- Your goal:
Repeat the entire listing exactly.
[[ Supplied information, beginning ]]
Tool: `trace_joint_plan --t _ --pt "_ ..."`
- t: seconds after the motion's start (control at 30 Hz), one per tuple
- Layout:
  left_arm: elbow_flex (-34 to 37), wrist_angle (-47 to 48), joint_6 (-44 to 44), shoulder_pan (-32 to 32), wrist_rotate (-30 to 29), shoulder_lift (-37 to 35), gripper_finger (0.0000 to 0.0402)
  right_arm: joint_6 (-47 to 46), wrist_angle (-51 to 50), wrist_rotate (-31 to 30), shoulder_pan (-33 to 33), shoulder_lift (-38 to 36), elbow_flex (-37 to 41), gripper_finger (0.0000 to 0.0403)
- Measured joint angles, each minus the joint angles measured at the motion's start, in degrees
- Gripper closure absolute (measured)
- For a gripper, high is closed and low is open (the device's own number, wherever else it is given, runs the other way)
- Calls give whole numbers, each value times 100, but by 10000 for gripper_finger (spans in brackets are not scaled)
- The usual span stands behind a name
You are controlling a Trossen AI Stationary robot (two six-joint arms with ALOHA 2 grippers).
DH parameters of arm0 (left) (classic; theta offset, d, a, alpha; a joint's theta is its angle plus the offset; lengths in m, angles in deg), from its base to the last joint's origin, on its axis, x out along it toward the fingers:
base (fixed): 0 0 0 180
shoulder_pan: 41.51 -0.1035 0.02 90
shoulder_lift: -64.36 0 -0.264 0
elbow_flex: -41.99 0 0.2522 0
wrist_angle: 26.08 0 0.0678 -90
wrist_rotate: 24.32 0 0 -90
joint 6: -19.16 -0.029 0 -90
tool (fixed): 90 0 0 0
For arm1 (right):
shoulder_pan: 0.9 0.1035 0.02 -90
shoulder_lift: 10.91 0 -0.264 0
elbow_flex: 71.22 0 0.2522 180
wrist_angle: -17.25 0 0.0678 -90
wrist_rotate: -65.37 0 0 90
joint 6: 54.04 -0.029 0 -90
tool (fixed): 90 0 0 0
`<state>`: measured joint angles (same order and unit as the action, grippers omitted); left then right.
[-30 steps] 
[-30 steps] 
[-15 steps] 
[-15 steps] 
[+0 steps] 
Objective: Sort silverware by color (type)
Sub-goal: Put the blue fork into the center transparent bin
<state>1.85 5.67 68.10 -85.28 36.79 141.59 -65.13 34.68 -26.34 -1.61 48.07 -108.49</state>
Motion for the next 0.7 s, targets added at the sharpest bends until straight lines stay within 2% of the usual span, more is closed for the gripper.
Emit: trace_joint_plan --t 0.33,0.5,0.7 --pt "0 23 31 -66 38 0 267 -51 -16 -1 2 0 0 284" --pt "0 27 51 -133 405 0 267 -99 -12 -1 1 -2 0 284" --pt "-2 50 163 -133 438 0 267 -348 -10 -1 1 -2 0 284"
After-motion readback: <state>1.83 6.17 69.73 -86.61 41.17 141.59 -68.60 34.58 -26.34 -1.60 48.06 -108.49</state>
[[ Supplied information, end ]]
- Exercise output:
Tool: `trace_joint_plan --t _ --pt "_ ..."`
- t: seconds after the motion's start (control at 30 Hz), one per tuple
- Layout:
  left_arm: elbow_flex (-34 to 37), wrist_angle (-47 to 48), joint_6 (-44 to 44), shoulder_pan (-32 to 32), wrist_rotate (-30 to 29), shoulder_lift (-37 to 35), gripper_finger (0.0000 to 0.0402)
  right_arm: joint_6 (-47 to 46), wrist_angle (-51 to 50), wrist_rotate (-31 to 30), shoulder_pan (-33 to 33), shoulder_lift (-38 to 36), elbow_flex (-37 to 41), gripper_finger (0.0000 to 0.0403)
- Measured joint angles, each minus the joint angles measured at the motion's start, in degrees
- Gripper closure absolute (measured)
- For a gripper, high is closed and low is open (the device's own number, wherever else it is given, runs the other way)
- Calls give whole numbers, each value times 100, but by 10000 for gripper_finger (spans in brackets are not scaled)
- The usual span stands behind a name
You are controlling a Trossen AI Stationary robot (two six-joint arms with ALOHA 2 grippers).
DH parameters of arm0 (left) (classic; theta offset, d, a, alpha; a joint's theta is its angle plus the offset; lengths in m, angles in deg), from its base to the last joint's origin, on its axis, x out along it toward the fingers:
base (fixed): 0 0 0 180
shoulder_pan: 41.51 -0.1035 0.02 90
shoulder_lift: -64.36 0 -0.264 0
elbow_flex: -41.99 0 0.2522 0
wrist_angle: 26.08 0 0.0678 -90
wrist_rotate: 24.32 0 0 -90
joint 6: -19.16 -0.029 0 -90
tool (fixed): 90 0 0 0
For arm1 (right):
shoulder_pan: 0.9 0.1035 0.02 -90
shoulder_lift: 10.91 0 -0.264 0
elbow_flex: 71.22 0 0.2522 180
wrist_angle: -17.25 0 0.0678 -90
wrist_rotate: -65.37 0 0 90
joint 6: 54.04 -0.029 0 -90
tool (fixed): 90 0 0 0
`<state>`: measured joint angles (same order and unit as the action, grippers omitted); left then right.
[-30 steps] 
[-30 steps] 
[-15 steps] 
[-15 steps] 
[+0 steps] 
Objective: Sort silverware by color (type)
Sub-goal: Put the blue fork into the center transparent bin
<state>1.85 5.67 68.10 -85.28 36.79 141.59 -65.13 34.68 -26.34 -1.61 48.07 -108.49</state>
Motion for the next 0.7 s, targets added at the sharpest bends until straight lines stay within 2% of the usual span, more is closed for the gripper.
Emit: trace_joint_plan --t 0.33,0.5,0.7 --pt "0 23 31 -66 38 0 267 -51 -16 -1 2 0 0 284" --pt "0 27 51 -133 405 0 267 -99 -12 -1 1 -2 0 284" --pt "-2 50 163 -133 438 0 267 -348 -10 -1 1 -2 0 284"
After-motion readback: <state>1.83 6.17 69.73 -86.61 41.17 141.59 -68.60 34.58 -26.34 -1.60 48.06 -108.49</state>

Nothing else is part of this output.